Abstract

PURPOSE: When moving a spine-injured athlete, care must be taken to prevent movement of the head and neck. This study was conducted to quantify the amount of head and neck movement with two hand placement techniques during 3 transfer conditions. The commonly practiced (standard) technique involves a rescuer at the head placing their hands on the patient's head (or helmet). However an alternative (modified) method has been suggested where the rescuer's hands are placed on the victim's shoulders and the victim's head is supported by the rescuer's forearms. METHODS: Movement of the subjects' cervical spine was evaluated by measuring the movement of the head in reference to the torso. The standard hand placement technique was compared to the modified hand placement technique while transferring the patient via the log-roll (LR), 6+ person lift (SIX), and the straddle lift (STRD). This was performed while the subject wore shoulder pads, both with and without a face mask. One subject served as a patient for each trial, while as many as eight rescuers performed the patient transfer.

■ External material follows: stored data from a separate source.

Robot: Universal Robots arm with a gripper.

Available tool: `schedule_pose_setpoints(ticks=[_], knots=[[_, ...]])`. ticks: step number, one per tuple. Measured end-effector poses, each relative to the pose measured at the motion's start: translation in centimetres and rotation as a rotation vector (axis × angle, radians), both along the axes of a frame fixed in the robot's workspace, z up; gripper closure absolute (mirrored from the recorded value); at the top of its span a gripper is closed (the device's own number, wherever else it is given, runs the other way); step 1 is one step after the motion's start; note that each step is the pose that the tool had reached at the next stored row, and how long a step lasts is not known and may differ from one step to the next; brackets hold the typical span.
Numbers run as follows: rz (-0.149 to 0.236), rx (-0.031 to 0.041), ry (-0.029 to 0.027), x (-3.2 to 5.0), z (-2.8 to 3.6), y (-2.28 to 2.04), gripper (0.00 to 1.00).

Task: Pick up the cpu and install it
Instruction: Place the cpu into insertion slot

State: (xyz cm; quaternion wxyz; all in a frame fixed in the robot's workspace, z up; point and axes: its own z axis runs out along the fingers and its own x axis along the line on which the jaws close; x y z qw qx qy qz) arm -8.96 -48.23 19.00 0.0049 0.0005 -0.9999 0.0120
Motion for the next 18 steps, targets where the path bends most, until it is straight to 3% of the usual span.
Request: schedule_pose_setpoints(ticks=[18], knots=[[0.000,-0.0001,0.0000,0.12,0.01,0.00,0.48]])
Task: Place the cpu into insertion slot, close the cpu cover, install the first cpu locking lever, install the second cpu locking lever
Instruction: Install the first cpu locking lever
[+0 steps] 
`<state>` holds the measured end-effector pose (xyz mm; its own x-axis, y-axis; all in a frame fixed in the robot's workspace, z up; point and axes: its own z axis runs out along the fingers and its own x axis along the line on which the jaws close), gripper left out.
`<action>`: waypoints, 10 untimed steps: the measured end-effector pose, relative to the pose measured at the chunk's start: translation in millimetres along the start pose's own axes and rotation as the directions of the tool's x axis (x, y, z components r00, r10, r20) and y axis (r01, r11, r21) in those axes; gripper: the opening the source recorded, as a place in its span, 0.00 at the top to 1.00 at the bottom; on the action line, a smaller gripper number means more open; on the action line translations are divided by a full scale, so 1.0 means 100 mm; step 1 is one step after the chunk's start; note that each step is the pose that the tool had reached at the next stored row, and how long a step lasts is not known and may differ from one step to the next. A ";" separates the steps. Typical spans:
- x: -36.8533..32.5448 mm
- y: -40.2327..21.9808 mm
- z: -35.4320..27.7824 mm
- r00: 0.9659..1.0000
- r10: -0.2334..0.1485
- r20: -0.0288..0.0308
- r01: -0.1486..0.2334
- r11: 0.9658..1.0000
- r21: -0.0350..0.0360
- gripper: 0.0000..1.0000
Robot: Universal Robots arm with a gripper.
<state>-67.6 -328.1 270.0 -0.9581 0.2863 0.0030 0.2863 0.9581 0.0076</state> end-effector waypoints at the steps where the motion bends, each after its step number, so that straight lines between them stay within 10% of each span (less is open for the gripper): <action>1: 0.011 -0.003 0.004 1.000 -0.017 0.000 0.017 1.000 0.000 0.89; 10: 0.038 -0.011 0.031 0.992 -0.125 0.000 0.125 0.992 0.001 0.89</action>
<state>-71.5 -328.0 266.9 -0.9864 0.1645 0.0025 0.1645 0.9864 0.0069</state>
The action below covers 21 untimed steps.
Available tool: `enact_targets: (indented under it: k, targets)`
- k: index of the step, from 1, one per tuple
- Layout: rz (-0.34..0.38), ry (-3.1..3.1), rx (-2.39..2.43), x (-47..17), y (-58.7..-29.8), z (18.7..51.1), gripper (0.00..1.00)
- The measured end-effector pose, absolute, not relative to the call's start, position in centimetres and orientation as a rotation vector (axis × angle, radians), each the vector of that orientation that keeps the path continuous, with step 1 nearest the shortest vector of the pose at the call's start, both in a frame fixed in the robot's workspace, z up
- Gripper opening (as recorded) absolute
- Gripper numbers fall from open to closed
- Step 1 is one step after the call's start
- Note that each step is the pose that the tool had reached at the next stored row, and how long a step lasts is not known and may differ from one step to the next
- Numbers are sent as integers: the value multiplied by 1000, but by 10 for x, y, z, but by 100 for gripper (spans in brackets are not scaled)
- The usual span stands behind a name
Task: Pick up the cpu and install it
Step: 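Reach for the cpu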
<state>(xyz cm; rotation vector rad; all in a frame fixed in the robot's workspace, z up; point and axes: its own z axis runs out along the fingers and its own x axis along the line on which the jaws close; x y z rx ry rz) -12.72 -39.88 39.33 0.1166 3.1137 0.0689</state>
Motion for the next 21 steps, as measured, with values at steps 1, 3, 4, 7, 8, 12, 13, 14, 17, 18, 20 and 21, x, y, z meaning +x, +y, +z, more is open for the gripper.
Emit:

Motion analysis of the head and neck was measured using the Fastrak electromagnetic motion analysis device (Polhemus Inc., Colchester, VT). RESULTS: There was no difference between conditions when the face mask was present or not, so the data were pooled for analysis. There was no significant difference (p > 0.05) between the standard (S) and modified (M) hand placement positions for each plane of motion measured (flexion/extension, lateral flexion, and axial rotation). The mean movement [degrees (± SD)] for the combined data were: 12.04 (±4.94), 6.36 (±5.17), 9.1 (±6.77), 13.96 (±11.39), 4.33 (±1.45), and 7.09 (±4.02) for flexion/ extension-S, lateral flexion-S, axial rotation-S, flexion/extension-M, lateral flexion-M, and axial rotation-M, respectively. When evaluated with the presence of the face mask as the dependant variable, a significant difference (p < 0.05) was found for the flexion/ extension and lateral flexion variables, with less movement being produced when the face mask was removed. CONCLUSION: These data indicate no difference in cervical spine movement with either hand placement technique for the transfer techniques evaluated. These data also serve to reinforce the recommendation for face mask removal prior to patient transfer.